Project Description: You are given a dataset which contains satellite images from Texas after Hurricane Harvey. There are damaged and non-damaged building images organized into respective folders. You can find the project 3 dataset on the course GitHub repository here.

Your goal is to build multiple neural networks based on different architectures to classify images as containing buildings that are either damaged or not damaged. You will evaluate each of the networks you develop and produce and select the “best” network to “deploy”. Note that this is a binary classification problem, where the goal it to classify whether the structure in the image has damage or does not have damage.

Part 1: (3 points) Data preprocessing and visualization

You will need to perform data analysis and pre-processing to prepare the images for training. At a minimum, you should:

Write code to load the data into Python data structures

Investigate the datasets to determine basic attributes of the images

Ensure data is split for training, validation and testing and perform any additional preprocessing (e.g., rescaling, normalization, etc.) so that it can be used for training/evaluation of the neural networks you will build in Part 2.

Part 2: (10 points) Model design, training and evaluation

You will explore different model architectures that we have seen in class, including:

A dense (i.e., fully connected) ANN

The Lenet-5 CNN architecture

Alternate-Lenet-5 CNN architecture, described in paper/except (Table 1, Page 12 of the research paper https://arxiv.org/pdf/1807.01688.pdf, but note that the dataset is not the same as that analyzed in the paper.)

You are free to experiment with different variants on all three architectures above. For example, for the fully connected ANN, feel free to experiment with different numbers of layers and perceptrons. Train and evaluate each model you build,and select the “best” performing model.

Note that the input and output dimensions are fixed, as the inputs (images) and the outputs (labels) have been given. These have important implications for your architecture. Make sure you understand the constraints these impose before beginning to design and implement your networks.
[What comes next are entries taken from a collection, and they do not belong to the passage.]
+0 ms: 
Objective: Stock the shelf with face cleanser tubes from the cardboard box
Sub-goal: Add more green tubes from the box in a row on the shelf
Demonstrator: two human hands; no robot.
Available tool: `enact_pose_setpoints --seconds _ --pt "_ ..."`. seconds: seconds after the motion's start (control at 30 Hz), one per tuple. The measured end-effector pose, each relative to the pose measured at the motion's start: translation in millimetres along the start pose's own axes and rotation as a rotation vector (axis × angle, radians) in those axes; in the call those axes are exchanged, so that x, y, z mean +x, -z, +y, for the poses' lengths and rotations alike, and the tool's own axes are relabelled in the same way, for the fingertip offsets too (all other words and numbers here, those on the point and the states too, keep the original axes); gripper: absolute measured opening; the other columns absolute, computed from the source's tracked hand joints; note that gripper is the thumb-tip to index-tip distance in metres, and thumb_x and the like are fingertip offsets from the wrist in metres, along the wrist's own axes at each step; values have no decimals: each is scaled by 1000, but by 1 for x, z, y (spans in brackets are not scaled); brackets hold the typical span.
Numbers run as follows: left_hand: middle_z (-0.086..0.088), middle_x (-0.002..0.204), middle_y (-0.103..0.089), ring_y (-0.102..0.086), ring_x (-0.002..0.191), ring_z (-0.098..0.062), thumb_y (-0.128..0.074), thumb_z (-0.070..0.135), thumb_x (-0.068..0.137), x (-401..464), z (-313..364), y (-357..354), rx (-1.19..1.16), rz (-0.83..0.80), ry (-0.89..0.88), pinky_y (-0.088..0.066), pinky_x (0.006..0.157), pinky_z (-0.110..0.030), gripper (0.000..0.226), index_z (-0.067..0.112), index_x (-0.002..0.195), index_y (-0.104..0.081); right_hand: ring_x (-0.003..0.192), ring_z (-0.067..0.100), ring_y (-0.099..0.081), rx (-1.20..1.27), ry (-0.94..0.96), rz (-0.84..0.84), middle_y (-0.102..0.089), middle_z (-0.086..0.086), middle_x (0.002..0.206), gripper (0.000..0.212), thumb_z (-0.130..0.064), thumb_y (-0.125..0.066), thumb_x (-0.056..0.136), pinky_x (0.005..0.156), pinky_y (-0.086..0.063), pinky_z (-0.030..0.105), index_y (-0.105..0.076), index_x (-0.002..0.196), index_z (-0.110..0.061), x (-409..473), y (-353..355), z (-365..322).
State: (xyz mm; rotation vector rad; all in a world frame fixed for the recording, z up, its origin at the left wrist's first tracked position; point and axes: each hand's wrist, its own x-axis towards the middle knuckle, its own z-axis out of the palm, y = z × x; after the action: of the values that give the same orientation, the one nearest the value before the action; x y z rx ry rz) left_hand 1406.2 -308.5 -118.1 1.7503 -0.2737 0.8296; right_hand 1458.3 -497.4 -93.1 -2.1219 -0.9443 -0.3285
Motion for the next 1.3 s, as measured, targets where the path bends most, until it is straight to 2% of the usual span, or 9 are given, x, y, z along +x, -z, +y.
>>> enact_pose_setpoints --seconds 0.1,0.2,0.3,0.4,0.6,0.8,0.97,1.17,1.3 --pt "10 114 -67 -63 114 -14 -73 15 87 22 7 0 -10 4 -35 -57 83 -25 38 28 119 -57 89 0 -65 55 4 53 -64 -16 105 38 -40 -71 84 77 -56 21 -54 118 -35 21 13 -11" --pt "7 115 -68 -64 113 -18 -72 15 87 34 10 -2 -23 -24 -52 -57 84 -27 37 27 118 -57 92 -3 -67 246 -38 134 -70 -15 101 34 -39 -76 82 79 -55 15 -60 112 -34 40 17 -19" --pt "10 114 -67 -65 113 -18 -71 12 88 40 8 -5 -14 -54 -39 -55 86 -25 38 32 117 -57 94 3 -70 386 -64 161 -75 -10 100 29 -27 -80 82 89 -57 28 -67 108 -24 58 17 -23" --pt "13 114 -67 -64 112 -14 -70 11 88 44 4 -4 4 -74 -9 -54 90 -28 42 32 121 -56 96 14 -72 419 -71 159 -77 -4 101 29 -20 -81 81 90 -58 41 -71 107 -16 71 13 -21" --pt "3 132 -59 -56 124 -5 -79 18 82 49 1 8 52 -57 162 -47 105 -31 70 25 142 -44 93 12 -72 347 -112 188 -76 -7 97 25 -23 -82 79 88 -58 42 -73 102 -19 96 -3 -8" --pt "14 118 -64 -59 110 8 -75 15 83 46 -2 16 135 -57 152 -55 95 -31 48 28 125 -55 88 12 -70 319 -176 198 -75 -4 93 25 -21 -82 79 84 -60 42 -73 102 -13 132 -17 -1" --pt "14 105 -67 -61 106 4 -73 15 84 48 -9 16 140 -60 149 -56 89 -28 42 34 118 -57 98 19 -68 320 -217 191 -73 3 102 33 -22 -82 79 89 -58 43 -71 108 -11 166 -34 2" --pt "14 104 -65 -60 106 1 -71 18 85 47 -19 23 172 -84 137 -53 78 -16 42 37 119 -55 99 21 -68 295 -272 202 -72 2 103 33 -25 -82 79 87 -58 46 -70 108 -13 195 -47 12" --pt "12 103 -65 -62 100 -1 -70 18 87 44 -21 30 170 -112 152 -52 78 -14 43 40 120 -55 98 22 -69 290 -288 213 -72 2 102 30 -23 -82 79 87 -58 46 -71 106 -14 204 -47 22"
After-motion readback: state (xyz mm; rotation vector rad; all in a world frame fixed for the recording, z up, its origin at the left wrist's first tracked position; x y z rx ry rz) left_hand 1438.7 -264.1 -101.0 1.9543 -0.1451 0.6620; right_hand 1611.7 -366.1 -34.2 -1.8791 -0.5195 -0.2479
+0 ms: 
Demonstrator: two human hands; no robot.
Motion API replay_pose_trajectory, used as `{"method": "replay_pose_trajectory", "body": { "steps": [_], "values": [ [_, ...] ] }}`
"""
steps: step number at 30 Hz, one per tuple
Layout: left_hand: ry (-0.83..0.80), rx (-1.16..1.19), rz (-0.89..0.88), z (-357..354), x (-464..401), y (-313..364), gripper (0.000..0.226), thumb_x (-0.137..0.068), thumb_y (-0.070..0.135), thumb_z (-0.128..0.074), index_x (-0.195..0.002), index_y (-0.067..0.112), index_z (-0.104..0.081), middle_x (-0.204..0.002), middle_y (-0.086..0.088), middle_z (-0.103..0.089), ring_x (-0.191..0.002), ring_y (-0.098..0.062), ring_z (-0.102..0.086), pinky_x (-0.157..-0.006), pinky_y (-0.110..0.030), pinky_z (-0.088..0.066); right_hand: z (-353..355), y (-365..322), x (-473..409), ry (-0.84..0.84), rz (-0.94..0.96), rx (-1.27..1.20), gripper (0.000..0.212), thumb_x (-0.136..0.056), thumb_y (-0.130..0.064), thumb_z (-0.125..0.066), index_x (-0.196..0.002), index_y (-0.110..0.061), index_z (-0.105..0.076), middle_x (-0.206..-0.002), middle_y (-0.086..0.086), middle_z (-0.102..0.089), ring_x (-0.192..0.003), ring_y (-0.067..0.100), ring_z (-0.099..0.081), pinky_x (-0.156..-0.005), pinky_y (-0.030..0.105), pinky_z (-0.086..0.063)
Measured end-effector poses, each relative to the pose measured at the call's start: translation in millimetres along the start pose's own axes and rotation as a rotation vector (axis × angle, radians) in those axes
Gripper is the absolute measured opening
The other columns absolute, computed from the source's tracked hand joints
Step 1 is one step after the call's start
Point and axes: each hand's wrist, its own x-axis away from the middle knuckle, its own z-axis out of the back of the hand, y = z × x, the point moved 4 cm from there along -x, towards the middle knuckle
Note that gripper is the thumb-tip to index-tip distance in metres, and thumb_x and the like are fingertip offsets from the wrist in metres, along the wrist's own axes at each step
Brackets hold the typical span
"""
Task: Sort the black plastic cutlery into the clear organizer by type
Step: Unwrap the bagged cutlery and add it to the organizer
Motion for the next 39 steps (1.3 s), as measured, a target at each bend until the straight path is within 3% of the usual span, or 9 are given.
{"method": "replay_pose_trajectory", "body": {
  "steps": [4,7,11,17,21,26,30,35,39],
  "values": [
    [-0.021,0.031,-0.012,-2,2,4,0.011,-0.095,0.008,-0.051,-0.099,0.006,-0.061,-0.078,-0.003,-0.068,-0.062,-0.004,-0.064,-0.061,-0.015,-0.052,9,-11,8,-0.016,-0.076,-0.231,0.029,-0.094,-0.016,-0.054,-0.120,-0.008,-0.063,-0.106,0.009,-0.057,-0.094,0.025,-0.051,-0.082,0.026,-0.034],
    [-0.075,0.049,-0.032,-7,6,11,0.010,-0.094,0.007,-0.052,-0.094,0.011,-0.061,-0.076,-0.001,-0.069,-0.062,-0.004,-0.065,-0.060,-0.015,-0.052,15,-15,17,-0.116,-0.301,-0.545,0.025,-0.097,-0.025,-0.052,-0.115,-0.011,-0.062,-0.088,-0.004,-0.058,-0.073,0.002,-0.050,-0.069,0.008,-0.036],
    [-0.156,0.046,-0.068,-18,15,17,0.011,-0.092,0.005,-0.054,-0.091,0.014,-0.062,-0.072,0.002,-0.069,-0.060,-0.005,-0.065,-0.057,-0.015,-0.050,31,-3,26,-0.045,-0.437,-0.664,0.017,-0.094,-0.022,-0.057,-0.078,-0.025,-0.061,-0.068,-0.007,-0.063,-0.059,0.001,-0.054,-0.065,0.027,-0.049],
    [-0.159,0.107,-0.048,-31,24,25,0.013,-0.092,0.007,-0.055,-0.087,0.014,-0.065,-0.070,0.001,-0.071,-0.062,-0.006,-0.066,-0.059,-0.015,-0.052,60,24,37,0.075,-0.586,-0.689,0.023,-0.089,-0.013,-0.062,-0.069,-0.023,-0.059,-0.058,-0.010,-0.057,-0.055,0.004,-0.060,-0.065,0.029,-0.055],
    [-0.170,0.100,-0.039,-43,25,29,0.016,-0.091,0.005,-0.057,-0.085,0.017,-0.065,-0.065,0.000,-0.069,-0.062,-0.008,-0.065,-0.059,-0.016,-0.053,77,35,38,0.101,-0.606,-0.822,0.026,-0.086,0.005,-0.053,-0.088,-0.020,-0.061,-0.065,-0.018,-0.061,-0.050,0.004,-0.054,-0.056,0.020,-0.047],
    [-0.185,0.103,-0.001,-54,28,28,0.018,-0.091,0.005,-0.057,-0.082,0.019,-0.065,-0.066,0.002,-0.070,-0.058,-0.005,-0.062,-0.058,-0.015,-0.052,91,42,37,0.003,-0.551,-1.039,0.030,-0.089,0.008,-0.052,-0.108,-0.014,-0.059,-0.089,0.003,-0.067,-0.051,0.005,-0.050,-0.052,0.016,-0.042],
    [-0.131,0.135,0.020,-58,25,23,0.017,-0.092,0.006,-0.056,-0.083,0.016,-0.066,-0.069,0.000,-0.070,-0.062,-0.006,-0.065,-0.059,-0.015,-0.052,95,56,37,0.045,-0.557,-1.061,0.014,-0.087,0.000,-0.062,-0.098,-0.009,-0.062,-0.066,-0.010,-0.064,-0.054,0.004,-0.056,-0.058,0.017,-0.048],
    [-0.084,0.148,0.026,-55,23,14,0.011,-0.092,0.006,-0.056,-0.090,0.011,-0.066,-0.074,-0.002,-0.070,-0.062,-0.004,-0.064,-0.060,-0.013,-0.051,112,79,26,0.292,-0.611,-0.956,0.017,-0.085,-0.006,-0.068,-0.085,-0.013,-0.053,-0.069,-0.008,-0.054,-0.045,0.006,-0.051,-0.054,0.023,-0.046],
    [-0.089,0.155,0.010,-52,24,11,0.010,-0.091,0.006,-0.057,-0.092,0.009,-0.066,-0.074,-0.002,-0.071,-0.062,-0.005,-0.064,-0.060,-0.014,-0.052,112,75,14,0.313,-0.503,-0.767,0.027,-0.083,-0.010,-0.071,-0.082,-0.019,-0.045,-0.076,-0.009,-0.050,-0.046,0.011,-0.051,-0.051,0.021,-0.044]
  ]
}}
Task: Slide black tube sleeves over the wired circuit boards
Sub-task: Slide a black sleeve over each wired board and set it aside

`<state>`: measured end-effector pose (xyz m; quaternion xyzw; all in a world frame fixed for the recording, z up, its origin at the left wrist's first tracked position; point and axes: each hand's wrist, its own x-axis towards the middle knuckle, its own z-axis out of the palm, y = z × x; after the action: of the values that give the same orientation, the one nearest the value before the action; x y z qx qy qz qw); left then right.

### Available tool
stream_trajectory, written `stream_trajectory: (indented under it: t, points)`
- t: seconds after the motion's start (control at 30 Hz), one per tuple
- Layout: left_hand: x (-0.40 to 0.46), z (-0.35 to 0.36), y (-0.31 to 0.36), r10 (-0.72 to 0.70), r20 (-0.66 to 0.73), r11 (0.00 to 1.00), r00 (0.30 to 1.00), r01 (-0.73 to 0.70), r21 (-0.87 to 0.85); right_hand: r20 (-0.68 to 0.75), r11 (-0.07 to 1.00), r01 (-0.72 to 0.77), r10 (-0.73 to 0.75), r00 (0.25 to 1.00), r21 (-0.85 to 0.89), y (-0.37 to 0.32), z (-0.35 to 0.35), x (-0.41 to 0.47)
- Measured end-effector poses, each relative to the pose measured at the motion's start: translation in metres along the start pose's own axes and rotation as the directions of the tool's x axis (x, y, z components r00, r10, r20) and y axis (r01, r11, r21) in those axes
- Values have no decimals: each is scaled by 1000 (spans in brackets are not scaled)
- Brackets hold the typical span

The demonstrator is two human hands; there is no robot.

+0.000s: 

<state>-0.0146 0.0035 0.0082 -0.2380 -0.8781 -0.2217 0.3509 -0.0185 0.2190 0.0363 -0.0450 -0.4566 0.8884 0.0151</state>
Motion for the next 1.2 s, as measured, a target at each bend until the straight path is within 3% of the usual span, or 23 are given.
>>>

Failure to implement these correctly will lead to incorrect architectures and significant penalty on the project grade.

Note: You can also try to run the VGG-16 architecture from class, however, you may run into long runtimes and/or memory limits on the VM. It is also possible, depending on the architecture that you choose, that you could also run into memory constraints with any of the other architectures. If you are hitting memory issues, you can try to decrease the batch_size parameter in the .fit() function, as described in the notes.

Part 3: (7 points) Model deployment

For the best model built in part 2, persist the trained model to disk so that it can be reconstituted easily. Develop a simple inference server to serve your trained model over HTTP. There should be at least two endpoints:

A model summary endpoint providing metadata about the model

An inference endpoint that can perform classification on an image. Note: this endpoint will need to accept a binary message payload containing the image to classify and return a JSON response containing the results of the inference.

Package your model inference server in a Docker container image and push the image to the Docker Hub. Provide instructions for starting and stopping your inference server using the docker-compose file. Provide examples of how to make requests to your inference server.


Part 4: (7 points) Write a 3 page report summarizing your work. Be sure to include something about the following:

Data preparation: what did you do? (1 pt)

Model design: which architectures did you explore and what decisions did you make for each? (2 pts)

Model evaluation: what model performed the best? How confident are you in your model? (1 pt)

Model deployment and inference: a brief description of how to deploy/serve your model and how to use the model for inference (this material should also be in the README with examples) (1 pt)

Submission guidelines: Part 1 and Part 2 should be submitted as one notebook file. Part 3 should include a Dockerfile, a docker image (prebuilt and pushed to Docker Hub) and a docker-compose.yml file for starting the container. It should also include a README with instructions for using the container image, docker-compose file and example requests. Part 4 should be submitted as a PDF file.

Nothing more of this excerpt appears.